**Your objective**
What you return must be an exact copy of the lines in the listing below between the line holding "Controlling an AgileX" and the line holding "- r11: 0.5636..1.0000", inclusive, and nothing more.
● ● ●
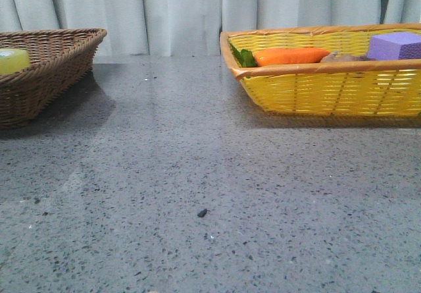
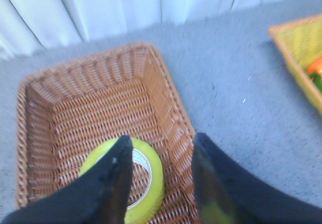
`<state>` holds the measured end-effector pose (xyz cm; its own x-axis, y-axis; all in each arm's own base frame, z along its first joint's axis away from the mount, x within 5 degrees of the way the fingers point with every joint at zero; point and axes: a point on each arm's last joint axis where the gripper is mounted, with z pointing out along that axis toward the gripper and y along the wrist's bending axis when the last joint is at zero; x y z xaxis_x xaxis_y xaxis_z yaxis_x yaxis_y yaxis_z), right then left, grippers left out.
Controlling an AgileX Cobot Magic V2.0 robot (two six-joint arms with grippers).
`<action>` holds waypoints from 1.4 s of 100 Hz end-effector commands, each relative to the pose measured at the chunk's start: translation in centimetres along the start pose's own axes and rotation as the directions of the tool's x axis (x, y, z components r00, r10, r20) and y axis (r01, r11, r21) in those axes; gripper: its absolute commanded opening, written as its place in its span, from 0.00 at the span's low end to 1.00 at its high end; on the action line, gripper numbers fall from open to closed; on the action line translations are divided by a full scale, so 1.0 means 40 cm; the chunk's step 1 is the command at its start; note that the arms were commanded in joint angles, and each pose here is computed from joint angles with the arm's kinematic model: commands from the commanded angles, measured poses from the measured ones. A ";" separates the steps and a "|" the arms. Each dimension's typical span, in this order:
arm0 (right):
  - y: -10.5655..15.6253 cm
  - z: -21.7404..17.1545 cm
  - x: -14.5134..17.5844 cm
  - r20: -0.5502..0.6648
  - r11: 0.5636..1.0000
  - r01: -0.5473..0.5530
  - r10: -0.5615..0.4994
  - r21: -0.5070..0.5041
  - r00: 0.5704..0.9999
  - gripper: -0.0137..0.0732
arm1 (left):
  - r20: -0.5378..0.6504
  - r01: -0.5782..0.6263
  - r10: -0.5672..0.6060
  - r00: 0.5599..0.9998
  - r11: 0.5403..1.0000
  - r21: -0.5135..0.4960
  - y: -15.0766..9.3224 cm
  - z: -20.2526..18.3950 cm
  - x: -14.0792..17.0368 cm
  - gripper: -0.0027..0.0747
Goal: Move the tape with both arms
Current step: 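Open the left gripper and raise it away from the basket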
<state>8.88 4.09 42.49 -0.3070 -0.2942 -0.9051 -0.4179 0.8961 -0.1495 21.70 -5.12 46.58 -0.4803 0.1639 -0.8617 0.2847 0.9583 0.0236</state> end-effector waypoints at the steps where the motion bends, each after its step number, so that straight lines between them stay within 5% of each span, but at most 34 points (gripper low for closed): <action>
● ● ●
**Exercise answer**
Controlling an AgileX Cobot Magic V2.0 robot (two six-joint arms with grippers).
`<action>` holds waypoints from 1.4 s of 100 Hz end-effector commands, each relative to the pose measured at the chunk's start: translation in centimetres along the start pose's own axes and rotation as the directions of the tool's x axis (x, y, z components r00, r10, r20) and y axis (r01, r11, r21) in those axes; gripper: its absolute commanded opening, written as its place in its span, from 0.00 at the span's low end to 1.00 at its high end; on the action line, gripper numbers fall from open to closed; on the action line translations are divided by a full scale, so 1.0 means 40 cm; the chunk's step 1 is the command at its start; note that the arms were commanded in joint angles, and each pose here is computed from joint angles with the arm's kinematic model: commands from the commanded angles, measured poses from the measured ones. A ";" separates the steps and a "|" the arms. Each dimension's typical span, in this order:
arm0 (right):
  - y: -10.5655..15.6253 cm
  - z: -21.7404..17.1545 cm
  - x: -14.5134..17.5844 cm
  - r20: -0.5502..0.6648
  - r11: 0.5636..1.0000

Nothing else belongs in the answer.